畝火山口神社 (Unebiyamaguchi-jinja Shrine)

畝火山口神社(うねびやまぐちじんじゃ)は、奈良県橿原市の畝傍山西麓にある神社である。
式内社で、旧社格は県社。

延喜式祝詞に記される大和国内の山口社6社(飛鳥・石村・忍坂・長谷・畝火・耳無)のうちの1社であり、祈雨神祭八十五座の1つである。

祭神
気長足姫命(神功皇后)・トヨウケビメ・住吉三神を祀り、安産の神として信仰されている。

他の山口神社の例や神社の性格から、本来の祭神はオオヤマツミであったとみられる。
現在、大山祇命は末社・大山祇命神社に祀られている。

歴史
創始の由緒は不詳である。
文献の初見は、『新抄格勅符抄』大同 (日本)元年(806年)の神封一戸を寄せるという記述である。
『日本三代実録』によれば、貞観 (日本)元年(859年)1月27日 (旧暦)条には正五位下の神階を授けられ、同年9月8日 (旧暦)には祈雨のための奉幣使が遣わされている。
延喜式神名帳では「大和国高市郡 畝火山口坐神社」と記載され、大社に列格、月次・新嘗の奉幣に預ると記されている。

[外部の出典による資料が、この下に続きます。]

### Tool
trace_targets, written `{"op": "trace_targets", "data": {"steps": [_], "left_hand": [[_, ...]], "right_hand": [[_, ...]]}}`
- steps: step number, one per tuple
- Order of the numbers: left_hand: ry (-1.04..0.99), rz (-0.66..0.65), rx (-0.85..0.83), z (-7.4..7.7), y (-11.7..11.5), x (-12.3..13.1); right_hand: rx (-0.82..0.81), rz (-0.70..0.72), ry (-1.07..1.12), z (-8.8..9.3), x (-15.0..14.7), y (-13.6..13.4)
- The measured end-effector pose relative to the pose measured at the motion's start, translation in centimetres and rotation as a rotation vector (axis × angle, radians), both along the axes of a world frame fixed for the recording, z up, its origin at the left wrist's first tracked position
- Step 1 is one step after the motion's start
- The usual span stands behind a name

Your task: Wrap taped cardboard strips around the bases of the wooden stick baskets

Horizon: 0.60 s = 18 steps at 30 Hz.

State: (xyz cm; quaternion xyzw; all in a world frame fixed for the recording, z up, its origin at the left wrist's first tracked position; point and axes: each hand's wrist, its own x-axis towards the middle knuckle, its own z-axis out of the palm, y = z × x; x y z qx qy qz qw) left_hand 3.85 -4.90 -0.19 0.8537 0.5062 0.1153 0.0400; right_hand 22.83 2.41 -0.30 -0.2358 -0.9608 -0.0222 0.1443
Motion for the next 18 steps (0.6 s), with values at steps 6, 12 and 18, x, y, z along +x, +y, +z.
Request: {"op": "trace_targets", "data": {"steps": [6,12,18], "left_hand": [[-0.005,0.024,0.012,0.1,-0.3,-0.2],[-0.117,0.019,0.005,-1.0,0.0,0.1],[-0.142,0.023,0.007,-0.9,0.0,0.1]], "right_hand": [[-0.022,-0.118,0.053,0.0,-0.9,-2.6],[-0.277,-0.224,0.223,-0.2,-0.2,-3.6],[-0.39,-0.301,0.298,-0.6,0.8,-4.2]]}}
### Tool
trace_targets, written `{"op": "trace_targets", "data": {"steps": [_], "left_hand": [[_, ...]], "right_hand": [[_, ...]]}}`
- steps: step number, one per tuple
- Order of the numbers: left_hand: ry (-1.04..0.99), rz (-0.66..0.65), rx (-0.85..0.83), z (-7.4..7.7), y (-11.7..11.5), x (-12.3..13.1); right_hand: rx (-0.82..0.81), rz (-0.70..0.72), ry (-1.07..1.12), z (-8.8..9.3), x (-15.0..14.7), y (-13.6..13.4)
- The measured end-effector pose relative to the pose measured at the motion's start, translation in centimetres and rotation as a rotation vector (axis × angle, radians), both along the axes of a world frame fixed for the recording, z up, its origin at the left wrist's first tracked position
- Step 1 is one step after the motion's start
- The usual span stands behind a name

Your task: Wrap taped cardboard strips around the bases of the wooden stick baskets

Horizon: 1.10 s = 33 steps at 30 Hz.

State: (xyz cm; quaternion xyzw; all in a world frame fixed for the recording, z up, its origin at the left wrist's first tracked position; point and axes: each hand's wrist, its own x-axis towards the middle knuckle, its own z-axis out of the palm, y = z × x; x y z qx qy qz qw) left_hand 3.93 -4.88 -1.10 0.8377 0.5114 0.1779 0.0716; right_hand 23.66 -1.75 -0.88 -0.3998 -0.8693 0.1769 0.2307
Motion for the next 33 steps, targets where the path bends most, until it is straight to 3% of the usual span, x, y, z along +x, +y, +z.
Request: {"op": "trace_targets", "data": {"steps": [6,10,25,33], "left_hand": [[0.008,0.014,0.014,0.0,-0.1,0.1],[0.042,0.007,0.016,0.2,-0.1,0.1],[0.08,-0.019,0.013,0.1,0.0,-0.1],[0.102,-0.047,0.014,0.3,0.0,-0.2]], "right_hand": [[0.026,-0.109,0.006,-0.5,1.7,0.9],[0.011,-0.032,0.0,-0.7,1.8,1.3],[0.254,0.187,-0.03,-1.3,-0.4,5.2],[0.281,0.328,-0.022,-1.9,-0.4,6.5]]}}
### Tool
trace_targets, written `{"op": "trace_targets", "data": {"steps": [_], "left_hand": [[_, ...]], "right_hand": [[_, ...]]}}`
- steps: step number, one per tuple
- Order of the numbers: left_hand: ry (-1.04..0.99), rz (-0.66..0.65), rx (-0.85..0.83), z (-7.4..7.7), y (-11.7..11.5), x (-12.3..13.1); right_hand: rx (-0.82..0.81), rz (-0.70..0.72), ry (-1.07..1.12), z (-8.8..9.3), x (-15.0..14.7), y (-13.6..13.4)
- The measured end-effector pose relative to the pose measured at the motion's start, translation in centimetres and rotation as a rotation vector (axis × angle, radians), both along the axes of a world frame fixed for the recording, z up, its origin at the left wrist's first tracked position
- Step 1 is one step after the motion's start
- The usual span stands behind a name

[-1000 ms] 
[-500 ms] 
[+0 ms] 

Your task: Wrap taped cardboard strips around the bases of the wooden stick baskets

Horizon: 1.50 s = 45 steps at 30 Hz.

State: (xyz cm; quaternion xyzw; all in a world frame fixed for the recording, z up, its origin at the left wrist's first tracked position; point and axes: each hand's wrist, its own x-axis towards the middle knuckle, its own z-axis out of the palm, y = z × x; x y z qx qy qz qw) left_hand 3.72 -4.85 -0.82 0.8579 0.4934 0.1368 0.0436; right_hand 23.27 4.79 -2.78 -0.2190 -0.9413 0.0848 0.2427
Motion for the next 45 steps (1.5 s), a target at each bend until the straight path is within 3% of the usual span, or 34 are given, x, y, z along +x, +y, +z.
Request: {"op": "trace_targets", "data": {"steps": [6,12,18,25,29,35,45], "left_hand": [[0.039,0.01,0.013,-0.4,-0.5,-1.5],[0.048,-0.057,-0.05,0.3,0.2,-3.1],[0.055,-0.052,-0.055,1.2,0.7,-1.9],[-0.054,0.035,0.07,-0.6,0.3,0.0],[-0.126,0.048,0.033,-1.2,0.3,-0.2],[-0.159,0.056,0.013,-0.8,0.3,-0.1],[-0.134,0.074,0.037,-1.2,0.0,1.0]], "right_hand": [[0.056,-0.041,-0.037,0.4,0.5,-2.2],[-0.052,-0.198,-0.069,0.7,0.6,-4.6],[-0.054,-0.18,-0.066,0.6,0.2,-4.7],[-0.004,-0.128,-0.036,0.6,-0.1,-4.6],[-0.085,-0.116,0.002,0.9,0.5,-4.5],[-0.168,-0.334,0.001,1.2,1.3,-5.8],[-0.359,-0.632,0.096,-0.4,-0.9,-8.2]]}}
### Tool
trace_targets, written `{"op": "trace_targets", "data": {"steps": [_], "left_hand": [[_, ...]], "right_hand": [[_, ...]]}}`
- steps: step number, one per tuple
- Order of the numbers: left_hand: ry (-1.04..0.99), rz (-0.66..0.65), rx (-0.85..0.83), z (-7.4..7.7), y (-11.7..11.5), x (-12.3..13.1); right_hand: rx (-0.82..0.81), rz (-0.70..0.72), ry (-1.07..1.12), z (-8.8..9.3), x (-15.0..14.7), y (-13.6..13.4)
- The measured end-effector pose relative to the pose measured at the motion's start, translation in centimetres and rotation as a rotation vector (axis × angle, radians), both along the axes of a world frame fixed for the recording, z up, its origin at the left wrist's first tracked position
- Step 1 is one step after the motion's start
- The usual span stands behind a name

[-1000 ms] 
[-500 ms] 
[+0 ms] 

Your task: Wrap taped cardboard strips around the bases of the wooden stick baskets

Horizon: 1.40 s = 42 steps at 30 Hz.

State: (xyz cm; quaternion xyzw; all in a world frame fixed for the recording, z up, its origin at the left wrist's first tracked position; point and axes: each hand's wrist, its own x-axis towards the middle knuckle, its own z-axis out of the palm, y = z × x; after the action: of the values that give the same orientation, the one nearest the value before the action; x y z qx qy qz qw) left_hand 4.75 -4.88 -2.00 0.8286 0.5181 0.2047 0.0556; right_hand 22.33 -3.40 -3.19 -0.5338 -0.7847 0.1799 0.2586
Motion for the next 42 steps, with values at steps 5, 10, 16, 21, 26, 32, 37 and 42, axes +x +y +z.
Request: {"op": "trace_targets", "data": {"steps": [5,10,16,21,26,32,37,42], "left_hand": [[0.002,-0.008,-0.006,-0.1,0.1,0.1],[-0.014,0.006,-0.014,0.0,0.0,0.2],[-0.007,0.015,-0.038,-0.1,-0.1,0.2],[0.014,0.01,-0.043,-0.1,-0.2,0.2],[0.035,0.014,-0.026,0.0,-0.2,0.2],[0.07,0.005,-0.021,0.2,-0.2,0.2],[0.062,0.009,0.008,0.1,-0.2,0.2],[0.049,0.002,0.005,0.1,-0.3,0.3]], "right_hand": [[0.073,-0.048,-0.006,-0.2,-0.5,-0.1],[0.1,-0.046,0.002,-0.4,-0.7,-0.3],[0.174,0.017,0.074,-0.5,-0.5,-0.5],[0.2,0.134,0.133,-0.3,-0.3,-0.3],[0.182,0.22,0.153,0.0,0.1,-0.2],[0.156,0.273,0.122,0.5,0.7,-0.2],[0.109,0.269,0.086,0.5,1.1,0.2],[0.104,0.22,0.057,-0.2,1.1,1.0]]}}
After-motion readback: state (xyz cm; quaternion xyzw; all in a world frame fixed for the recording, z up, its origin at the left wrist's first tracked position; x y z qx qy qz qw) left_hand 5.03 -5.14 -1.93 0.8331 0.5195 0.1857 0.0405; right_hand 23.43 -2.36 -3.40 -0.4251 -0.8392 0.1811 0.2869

元々畝傍山西麓にあり、文安3年(1446年)の『五郡神社記』には「畝傍山口神社、在久米郷畝火山西山尾」とある。
しかし、天正年間の地図には畝傍山頂に記されており、文安から天正までの間に山麓から山頂に遷されたことになる。
江戸時代には「畝火明神」「畝火山神功社」とも呼ばれていた。

昭和15年(1940年)、畝傍山東麓の橿原神宮で大拡張工事が行われた際、橿原神宮や神武天皇陵を見下ろすのは良くないとして、日本政府より畝傍山西麓(現在地)に遷座するよう命じられた。
この際、郷社から県社に昇格した。

神事
特殊神事として「埴土神事」がある。
大阪の住吉大社で祈年祭(2月)と新嘗祭(11月)に用いる土器を作るための土を畝傍山頂で取る神事である。